[In the Heart of Africa by Samuel White Baker]@TWC D-Link bookIn the Heart of Africa CHAPTER II 15/17
I accordingly ordered our black soldier, El Baggar, to saddle the most easy-actioned animal for my wife; but I wished to see him put it through a variety of paces before she should accept it.
The delighted EL Baggar, who from long practice was as hard as the heel of a boot, disdained a saddle.
The animal knelt, was mounted, and off he started at full trot, performing a circle of about fifty yards' diameter as though in a circus.

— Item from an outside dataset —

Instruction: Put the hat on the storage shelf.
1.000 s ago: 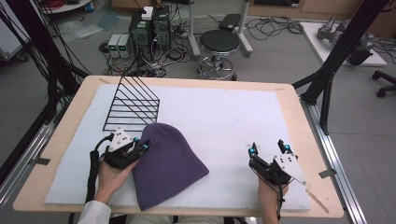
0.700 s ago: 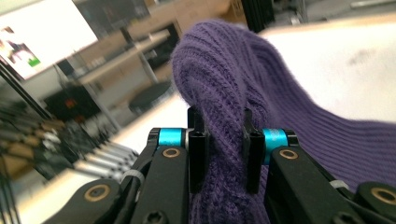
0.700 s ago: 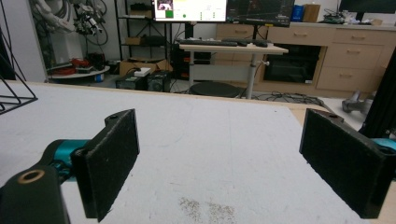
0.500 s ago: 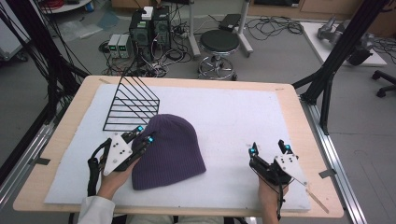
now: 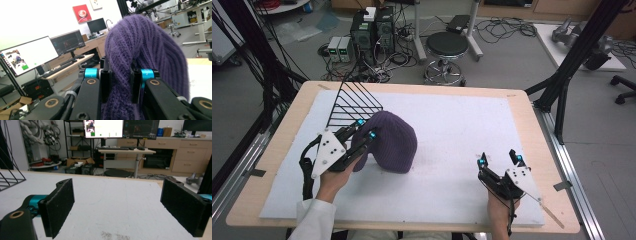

I never saw such an exhibition! "Warranted quiet to ride, of easy action, and fit for a lady!" This had been the character received with the rampant brute, who now, with head and tail erect, went tearing round the circle, screaming and roaring like a wild beast, throwing his forelegs forward and stepping at least three feet high in his trot. Where was El Baggar? A disjointed looking black figure was sometimes on the back of this easy going camel, sometimes a foot high in the air; arms, head, legs, hands, appeared like a confused mass of dislocation; the woolly hair of this unearthly individual, that had been carefully trained in long stiff narrow curls, precisely similar to the tobacco known as "negro-head," alternately started upright en masse, as though under the influence of electricity, and then fell as suddenly upon his shoulders.
Had the dark individual been a "black dose", he or it could not have been more thoroughly shaken.